◆ Description of the task ◆
Using the data below, set down every line from the one containing "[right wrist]" through the one containing "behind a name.", inclusive and unchanged. Pictures are to be skipped.

◆ Data block ◆
_ _ _
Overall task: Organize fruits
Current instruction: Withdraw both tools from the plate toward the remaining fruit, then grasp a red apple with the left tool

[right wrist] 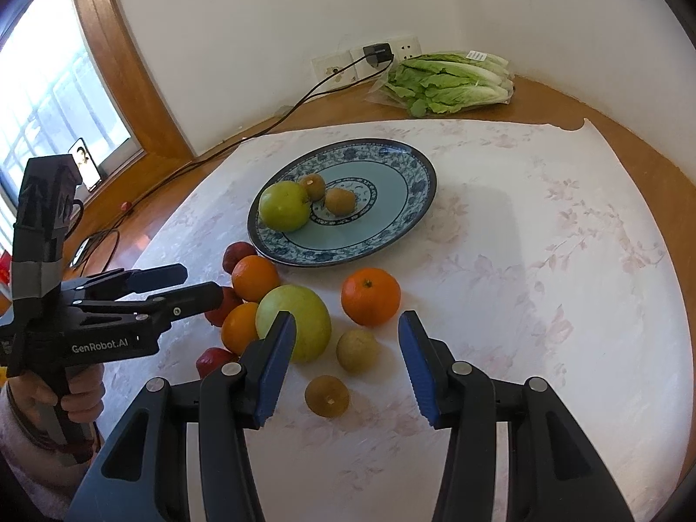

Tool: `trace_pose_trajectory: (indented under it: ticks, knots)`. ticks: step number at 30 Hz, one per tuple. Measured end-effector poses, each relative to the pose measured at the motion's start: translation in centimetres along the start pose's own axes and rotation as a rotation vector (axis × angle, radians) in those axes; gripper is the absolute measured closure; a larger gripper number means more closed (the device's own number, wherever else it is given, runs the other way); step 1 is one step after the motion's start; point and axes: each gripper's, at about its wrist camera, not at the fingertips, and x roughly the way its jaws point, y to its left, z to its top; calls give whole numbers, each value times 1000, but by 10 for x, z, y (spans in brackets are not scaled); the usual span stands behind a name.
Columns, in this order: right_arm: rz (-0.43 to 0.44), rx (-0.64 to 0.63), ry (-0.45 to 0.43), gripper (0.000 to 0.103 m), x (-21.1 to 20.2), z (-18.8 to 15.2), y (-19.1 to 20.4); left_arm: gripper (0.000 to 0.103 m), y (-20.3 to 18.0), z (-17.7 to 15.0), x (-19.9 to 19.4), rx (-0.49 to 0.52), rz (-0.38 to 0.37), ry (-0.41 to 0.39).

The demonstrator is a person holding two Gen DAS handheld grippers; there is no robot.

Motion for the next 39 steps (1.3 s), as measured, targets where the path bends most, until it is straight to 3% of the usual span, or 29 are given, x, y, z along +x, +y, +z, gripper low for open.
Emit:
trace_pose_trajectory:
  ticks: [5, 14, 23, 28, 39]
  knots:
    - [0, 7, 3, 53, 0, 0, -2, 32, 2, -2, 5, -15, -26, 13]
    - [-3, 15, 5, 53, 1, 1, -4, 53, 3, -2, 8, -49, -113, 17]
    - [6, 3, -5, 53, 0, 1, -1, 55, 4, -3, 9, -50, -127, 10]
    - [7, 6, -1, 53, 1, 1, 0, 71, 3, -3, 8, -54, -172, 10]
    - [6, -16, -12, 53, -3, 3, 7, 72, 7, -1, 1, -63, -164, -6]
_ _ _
◆ Reply ◆
[right wrist] 

Tool: `trace_pose_trajectory: (indented under it: ticks, knots)`. ticks: step number at 30 Hz, one per tuple. Measured end-effector poses, each relative to the pose measured at the motion's start: translation in centimetres along the start pose's own axes and rotation as a rotation vector (axis × angle, radians) in those axes; gripper is the absolute measured closure; a larger gripper number means more closed (the device's own number, wherever else it is given, runs the other way); step 1 is one step after the motion's start; point and axes: each gripper's, at about its wrist camera, not at the fingertips, and x roughly the way its jaws point, y to its left, z to its top; calls give whole numbers, each value times 1000, but by 10 for x, z, y (spans in brackets are not scaled); the usual span stands behind a name.

Nothing more belongs to the answer.